EKS Cluster Upgrade: v1.23 → v1.28
Blue-green EKS cluster migration from a manually-managed v1.23 cluster to a Terraform-provisioned v1.28 cluster with VPC-only access — achieving under 5 minutes of user-facing impact and 100% IaC coverage.
EKS Cluster Upgrade: v1.23 → v1.28
The production EKS cluster had been running for 2+ years. It was on Kubernetes v1.23 (deprecated), provisioned manually with no Terraform coverage, and configured with a publicly accessible API endpoint. Upgrading in-place would have meant five sequential version hops with no rollback path at each step.
Why Blue-Green
In-place cluster upgrades carry compounding risk: each version hop is irreversible once committed, and any issue at v1.25 means you’ve already burned v1.24. A blue-green approach (new cluster alongside old) gives a clean state and a tested rollback: if something is wrong, flip DNS back.
The Migration
New cluster provisioned with Terraform:
- v1.28 from day one — no incremental hops
- VPC-only API endpoint (no public endpoint; access through VPN/bastion only)

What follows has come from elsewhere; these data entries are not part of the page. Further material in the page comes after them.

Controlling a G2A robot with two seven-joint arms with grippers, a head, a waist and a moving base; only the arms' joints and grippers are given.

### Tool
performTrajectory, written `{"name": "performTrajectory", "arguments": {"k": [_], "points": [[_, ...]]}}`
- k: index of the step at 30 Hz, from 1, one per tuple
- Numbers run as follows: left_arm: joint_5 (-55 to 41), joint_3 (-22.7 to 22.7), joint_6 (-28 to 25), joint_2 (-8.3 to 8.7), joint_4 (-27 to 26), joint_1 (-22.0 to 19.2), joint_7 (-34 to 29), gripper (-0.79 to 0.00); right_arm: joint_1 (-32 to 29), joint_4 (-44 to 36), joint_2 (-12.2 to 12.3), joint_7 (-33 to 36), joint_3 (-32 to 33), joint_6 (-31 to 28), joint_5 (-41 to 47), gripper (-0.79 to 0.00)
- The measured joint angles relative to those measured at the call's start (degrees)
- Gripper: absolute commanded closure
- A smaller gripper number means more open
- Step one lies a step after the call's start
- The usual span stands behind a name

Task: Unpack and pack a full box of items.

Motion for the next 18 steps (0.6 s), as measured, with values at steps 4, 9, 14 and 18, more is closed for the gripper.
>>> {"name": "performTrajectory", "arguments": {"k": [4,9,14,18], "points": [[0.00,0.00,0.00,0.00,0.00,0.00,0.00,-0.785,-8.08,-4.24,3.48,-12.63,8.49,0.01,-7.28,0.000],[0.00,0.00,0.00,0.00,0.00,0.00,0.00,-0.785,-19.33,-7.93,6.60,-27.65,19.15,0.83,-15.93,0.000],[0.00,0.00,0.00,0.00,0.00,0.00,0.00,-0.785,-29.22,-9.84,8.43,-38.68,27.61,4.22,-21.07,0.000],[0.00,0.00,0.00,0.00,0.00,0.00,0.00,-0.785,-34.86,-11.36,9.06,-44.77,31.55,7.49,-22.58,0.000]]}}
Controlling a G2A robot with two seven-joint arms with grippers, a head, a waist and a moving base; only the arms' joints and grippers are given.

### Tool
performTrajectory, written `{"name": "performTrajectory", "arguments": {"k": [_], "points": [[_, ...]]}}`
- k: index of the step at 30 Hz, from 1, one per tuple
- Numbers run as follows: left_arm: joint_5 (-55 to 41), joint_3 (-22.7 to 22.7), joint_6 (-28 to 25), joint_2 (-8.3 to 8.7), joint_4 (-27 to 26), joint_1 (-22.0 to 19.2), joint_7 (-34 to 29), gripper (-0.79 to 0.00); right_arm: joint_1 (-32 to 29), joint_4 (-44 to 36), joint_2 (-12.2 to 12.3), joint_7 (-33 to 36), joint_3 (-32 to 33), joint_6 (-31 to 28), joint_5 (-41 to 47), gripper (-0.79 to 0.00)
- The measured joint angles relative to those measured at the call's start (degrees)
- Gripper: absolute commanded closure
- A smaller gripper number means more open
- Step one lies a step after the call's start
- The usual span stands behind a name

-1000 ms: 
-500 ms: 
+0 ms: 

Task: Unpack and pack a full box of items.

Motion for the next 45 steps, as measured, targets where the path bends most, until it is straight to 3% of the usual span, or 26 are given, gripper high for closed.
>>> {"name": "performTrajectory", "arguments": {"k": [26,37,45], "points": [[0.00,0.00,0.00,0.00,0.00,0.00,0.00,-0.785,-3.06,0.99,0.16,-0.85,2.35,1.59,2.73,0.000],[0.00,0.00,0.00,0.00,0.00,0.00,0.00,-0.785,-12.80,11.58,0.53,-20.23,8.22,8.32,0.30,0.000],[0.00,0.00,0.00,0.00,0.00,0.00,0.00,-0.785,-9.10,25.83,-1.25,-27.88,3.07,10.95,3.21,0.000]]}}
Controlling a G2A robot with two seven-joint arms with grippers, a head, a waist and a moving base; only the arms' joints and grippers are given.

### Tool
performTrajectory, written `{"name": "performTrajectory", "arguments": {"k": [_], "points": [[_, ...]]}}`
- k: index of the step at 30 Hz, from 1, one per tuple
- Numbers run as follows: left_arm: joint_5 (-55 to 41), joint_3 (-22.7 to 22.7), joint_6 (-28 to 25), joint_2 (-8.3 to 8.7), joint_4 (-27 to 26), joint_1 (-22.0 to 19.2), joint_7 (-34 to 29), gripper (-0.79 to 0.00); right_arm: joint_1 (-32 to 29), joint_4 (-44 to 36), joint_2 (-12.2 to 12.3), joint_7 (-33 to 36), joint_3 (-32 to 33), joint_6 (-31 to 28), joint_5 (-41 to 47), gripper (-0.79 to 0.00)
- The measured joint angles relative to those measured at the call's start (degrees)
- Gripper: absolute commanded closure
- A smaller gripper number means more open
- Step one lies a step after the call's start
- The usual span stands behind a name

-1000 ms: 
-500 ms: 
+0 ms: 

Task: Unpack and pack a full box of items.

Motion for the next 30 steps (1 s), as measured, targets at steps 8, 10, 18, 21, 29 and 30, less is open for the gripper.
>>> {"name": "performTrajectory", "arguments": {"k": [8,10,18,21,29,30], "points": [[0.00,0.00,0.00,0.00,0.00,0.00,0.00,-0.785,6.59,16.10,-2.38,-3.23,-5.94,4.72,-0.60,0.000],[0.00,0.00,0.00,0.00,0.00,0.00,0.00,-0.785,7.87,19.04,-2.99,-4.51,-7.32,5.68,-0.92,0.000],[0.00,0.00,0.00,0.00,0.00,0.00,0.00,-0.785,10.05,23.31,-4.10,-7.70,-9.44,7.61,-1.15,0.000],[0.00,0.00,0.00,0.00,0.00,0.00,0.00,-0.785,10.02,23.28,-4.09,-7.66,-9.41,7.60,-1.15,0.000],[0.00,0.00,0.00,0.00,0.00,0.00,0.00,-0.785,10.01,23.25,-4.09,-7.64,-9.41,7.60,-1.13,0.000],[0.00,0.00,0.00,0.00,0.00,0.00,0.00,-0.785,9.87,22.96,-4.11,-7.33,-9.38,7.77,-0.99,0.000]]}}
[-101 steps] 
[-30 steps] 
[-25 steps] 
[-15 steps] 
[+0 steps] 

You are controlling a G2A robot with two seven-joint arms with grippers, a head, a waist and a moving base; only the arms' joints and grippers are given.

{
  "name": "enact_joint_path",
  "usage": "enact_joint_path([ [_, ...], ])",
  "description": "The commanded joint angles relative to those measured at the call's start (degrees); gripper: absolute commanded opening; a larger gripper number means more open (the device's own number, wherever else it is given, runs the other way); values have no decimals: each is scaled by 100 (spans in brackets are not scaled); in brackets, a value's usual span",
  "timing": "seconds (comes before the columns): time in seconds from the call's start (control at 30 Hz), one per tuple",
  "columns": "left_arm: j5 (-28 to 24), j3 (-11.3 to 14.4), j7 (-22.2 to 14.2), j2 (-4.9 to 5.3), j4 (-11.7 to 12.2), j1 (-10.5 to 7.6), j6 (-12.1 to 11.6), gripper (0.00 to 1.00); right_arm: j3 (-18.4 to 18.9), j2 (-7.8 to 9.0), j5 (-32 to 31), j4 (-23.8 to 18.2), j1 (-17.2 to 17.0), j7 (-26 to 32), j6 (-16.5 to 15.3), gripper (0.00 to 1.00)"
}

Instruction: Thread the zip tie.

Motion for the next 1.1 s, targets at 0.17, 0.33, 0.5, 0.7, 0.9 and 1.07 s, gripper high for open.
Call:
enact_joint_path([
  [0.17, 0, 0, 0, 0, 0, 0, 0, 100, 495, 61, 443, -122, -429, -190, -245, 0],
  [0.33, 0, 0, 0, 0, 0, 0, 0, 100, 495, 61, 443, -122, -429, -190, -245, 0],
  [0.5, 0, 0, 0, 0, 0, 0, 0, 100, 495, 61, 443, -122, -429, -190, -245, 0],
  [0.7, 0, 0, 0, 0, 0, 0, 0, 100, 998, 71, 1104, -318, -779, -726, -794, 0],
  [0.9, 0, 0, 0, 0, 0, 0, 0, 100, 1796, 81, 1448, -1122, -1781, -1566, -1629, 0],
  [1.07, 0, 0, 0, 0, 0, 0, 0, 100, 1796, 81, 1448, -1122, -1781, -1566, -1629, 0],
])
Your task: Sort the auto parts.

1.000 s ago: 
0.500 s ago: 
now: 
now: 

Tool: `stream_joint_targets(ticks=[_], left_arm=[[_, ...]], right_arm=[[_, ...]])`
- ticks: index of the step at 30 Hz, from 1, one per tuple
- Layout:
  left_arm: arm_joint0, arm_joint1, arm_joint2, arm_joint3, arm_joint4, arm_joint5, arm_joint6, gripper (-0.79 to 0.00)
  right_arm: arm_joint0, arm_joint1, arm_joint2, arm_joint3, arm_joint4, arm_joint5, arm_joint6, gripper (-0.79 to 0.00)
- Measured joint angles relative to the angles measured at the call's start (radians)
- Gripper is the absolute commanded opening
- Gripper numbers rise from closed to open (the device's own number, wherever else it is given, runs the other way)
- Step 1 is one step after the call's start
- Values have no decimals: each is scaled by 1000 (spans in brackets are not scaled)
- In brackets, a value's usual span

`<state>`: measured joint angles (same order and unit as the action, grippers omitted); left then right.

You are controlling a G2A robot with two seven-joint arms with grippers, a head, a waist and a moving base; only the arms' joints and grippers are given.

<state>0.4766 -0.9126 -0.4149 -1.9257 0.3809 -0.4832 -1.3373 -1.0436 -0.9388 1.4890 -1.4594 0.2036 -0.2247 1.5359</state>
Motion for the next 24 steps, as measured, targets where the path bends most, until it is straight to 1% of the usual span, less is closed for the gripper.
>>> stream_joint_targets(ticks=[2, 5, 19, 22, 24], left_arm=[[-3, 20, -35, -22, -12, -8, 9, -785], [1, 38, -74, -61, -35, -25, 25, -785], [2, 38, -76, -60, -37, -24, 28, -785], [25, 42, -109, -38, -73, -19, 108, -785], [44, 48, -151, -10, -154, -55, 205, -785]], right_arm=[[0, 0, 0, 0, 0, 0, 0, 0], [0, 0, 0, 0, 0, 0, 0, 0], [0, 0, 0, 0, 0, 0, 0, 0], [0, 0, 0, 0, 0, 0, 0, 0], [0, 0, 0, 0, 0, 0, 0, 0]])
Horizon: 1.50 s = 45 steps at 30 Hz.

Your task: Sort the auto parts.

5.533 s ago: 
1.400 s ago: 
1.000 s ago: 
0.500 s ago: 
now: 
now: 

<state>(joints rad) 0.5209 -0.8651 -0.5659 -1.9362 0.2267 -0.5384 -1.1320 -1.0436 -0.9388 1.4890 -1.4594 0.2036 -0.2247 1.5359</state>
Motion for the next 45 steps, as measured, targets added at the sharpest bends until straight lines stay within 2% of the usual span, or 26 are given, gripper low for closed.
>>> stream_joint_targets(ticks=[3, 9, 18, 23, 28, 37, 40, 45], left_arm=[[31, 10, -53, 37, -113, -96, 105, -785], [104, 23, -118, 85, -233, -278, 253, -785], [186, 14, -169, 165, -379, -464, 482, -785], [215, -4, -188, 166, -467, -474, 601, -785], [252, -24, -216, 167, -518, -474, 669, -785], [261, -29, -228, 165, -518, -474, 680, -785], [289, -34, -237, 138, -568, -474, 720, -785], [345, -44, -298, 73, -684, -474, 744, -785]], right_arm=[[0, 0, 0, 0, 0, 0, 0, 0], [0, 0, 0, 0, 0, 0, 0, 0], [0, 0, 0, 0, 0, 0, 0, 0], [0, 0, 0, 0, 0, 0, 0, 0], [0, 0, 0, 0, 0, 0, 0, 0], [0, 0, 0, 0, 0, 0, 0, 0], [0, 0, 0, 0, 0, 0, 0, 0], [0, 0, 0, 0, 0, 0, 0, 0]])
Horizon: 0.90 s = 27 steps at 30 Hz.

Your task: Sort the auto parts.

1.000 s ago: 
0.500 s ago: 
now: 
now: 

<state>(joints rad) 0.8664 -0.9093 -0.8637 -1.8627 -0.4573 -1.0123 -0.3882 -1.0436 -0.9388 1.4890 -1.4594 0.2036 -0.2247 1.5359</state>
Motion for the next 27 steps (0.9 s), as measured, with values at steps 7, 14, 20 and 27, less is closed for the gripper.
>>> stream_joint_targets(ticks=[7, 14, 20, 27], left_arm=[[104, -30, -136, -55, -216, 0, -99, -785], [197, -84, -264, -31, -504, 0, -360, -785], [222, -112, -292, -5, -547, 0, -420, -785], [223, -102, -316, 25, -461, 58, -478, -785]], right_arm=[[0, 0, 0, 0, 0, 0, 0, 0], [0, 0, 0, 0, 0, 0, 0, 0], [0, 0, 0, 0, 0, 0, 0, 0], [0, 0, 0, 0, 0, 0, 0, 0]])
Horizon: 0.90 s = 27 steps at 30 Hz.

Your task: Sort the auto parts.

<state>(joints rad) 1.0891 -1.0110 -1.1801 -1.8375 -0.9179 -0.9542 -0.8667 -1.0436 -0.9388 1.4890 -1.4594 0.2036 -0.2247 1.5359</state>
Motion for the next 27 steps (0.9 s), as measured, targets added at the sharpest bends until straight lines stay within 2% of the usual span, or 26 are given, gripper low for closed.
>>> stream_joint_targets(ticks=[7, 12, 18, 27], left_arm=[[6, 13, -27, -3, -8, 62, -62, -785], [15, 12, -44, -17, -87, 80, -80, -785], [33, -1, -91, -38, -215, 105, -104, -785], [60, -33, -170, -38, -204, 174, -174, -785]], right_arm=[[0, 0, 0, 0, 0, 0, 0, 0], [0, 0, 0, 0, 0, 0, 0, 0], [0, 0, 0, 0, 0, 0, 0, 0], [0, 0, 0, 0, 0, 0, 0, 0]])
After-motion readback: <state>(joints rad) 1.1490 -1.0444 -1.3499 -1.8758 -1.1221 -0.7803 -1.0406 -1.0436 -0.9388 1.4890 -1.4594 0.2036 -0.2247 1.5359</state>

- Karpenter for node provisioning (replacing Cluster Autoscaler)
- Full IaC coverage — every node group, IRSA binding, and add-on managed in code
Service-by-service migration:
- Updated deployment manifests for API deprecations between v1.23 and v1.28
- Moved services one at a time to the new cluster, validated, then proceeded
- Kept old cluster live throughout as the active production environment until cutover
Cutover:
- Set DNS TTLs to 60 seconds 48 hours before cutover
- Flipped DNS at a low-traffic window
- Monitored for 2 weeks with old cluster on standby (rollback path)
Results
| Metric | Before | After |
|---|---|---|
| Kubernetes version | v1.23 (deprecated) | v1.28 |
| IaC coverage | 0% (manual) | 100% Terraform |
| API server exposure | Public endpoint | VPC-only |
| User-facing downtime | — | Under 5 minutes |
| Node cost efficiency | Cluster Autoscaler | Karpenter (~20% cost gain) |
The 2-week rollback window gave the team confidence to migrate aggressively. The old cluster was never needed — but having it there changed the risk calculus entirely.